Judge Taylor's appearance and his ability are two different things. Why do you think this difference exists? Does he appear as he does on purpose?
Judge Taylor appears deceptively lackadaisical and inattentive in the courtroom. Lee describes him in the following way:
"He was a man who ran his court with an alarming informality—he sometimes propped his feet up, he often cleaned his fingernails with his pocket knife. In long equity hearings, especially after dinner, he gave the impression of dozing."
However, the judge is extremely astute. As Lee writes, "although he seemed to take his job casually, in reality he kept a firm grip on any proceedings that came before him." For example, Judge Taylor resolves a nine-hour testimony about land battles between two branches of the Cunninghams (one called the Cunninghams and the other called the Conighams) by throwing the case out of court. He pronounces the case "champertous connivance," which shows that he understands that the two branches of the family are trying to collude in an illicit lawsuit and share the profits. While he seems sleepy and distracted, the judge understands exactly what goes on in his courtroom.
The judge appears distracted on purpose and creates a false impression of being lazy or sleepy in order to make the lawyers, plaintiffs, and defendants in his courtroom put their guards down. By allowing the people in his courtroom to be more defenseless, the judge paves the way for them to reveal their true motivations and actions so the judge can come to know the truth about them.

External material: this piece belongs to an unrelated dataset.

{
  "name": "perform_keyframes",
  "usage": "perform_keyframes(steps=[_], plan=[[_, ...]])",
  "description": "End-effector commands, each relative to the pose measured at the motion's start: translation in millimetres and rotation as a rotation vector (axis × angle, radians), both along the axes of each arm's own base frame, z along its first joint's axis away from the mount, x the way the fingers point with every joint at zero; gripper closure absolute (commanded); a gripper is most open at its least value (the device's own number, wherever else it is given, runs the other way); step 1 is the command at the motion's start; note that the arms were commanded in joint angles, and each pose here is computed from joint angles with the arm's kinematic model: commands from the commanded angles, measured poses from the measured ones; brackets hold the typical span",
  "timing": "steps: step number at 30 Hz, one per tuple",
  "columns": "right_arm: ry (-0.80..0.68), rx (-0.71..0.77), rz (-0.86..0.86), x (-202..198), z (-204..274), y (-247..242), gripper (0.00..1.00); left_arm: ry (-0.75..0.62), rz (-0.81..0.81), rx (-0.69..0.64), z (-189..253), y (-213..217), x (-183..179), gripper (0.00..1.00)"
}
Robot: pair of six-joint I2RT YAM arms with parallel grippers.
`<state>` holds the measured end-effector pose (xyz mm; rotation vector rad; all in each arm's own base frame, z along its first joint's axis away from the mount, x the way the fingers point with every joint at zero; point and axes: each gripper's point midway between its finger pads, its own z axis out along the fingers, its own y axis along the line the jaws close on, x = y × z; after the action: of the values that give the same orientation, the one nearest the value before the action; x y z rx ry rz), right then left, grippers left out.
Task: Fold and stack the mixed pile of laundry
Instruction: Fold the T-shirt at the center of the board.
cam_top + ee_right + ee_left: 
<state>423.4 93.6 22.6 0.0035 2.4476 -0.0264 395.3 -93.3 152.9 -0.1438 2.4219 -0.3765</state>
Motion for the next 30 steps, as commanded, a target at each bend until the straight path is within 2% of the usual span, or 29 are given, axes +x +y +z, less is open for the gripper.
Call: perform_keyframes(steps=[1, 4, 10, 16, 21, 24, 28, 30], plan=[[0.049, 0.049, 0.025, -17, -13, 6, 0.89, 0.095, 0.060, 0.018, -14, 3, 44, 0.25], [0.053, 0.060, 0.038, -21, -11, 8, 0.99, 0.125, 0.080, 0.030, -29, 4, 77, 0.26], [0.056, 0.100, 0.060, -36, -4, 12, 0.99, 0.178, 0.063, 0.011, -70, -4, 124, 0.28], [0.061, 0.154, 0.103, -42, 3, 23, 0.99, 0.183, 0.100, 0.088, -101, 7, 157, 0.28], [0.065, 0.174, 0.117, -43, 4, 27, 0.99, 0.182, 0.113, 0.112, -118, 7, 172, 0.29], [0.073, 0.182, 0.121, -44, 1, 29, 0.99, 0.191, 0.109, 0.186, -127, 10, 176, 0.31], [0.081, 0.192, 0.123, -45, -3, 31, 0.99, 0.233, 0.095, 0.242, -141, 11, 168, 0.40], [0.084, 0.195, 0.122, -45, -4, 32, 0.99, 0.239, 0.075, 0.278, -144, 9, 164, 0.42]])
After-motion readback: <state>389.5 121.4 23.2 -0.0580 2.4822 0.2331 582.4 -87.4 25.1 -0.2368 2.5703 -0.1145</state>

Judge Taylor is a very interesting character. He cares deeply about the justice system. He may look like he’s asleep, but this is his way of distancing himself from the emotional nature of the case. A judge’s job is to stand back and make sure that the trial is fair. Scout describes him as “a sleepy old shark” (ch 16). This is a contradiction. It shows that while he may seem unprepared, he is actually acutely aware of what is going on.
Scout describes Judge Taylor as running his courtroom with “an alarming informality” (ch 16). He puts his feet up, cleans his nails, and seems to be napping. Yet it’s clear that he isn’t, as she shares in the story of the lawyer who purposefully drops the books to wake him up.
So Scout concludes:
He was a man learned in the law, and although he seemed to take his job casually, in reality he kept a firm grip on any proceedings that came before him. (ch 16)
In a larger sense, Judge Taylor’s contradictions are part of the larger theme that things are not what they seem. He seems uninterested and irreverent, when in reality the trial is very important to him. After all, he did appoint Atticus Finch to defend Tom Robinson. That certainly shows he knew what he was doing, and wanted Tom to get the best defense possible.